## What is being asked
Reproduce the listing below verbatim.

## Input data
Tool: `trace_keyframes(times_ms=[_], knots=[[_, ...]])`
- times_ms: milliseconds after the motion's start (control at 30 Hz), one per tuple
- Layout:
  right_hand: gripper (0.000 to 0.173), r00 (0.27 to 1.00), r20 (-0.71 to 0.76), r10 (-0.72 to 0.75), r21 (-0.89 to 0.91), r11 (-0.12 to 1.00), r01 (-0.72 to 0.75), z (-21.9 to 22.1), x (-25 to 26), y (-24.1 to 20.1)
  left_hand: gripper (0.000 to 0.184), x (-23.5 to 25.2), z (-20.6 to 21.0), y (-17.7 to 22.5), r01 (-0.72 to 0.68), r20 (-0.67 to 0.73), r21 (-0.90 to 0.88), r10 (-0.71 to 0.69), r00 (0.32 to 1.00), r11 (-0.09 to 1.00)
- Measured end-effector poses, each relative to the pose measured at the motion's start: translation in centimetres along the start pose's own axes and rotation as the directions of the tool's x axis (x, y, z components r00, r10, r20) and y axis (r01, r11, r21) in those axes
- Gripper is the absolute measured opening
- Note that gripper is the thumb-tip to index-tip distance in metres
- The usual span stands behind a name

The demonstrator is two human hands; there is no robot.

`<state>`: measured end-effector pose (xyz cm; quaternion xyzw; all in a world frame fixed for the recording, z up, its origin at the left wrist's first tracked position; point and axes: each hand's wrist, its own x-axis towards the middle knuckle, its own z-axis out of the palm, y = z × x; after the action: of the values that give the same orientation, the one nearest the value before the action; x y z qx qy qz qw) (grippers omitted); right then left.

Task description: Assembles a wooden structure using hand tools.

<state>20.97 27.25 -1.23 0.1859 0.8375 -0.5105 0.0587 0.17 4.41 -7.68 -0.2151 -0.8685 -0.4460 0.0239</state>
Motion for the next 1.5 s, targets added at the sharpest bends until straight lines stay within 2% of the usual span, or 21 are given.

## Written reply
Tool: `trace_keyframes(times_ms=[_], knots=[[_, ...]])`
- times_ms: milliseconds after the motion's start (control at 30 Hz), one per tuple
- Layout:
  right_hand: gripper (0.000 to 0.173), r00 (0.27 to 1.00), r20 (-0.71 to 0.76), r10 (-0.72 to 0.75), r21 (-0.89 to 0.91), r11 (-0.12 to 1.00), r01 (-0.72 to 0.75), z (-21.9 to 22.1), x (-25 to 26), y (-24.1 to 20.1)
  left_hand: gripper (0.000 to 0.184), x (-23.5 to 25.2), z (-20.6 to 21.0), y (-17.7 to 22.5), r01 (-0.72 to 0.68), r20 (-0.67 to 0.73), r21 (-0.90 to 0.88), r10 (-0.71 to 0.69), r00 (0.32 to 1.00), r11 (-0.09 to 1.00)
- Measured end-effector poses, each relative to the pose measured at the motion's start: translation in centimetres along the start pose's own axes and rotation as the directions of the tool's x axis (x, y, z components r00, r10, r20) and y axis (r01, r11, r21) in those axes
- Gripper is the absolute measured opening
- Note that gripper is the thumb-tip to index-tip distance in metres
- The usual span stands behind a name

The demonstrator is two human hands; there is no robot.

`<state>`: measured end-effector pose (xyz cm; quaternion xyzw; all in a world frame fixed for the recording, z up, its origin at the left wrist's first tracked position; point and axes: each hand's wrist, its own x-axis towards the middle knuckle, its own z-axis out of the palm, y = z × x; after the action: of the values that give the same orientation, the one nearest the value before the action; x y z qx qy qz qw) (grippers omitted); right then left.

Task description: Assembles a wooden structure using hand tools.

<state>20.97 27.25 -1.23 0.1859 0.8375 -0.5105 0.0587 0.17 4.41 -7.68 -0.2151 -0.8685 -0.4460 0.0239</state>
Motion for the next 1.5 s, targets added at the sharpest bends until straight lines stay within 2% of the usual span, or 21 are given.

The exercise ends with this answer.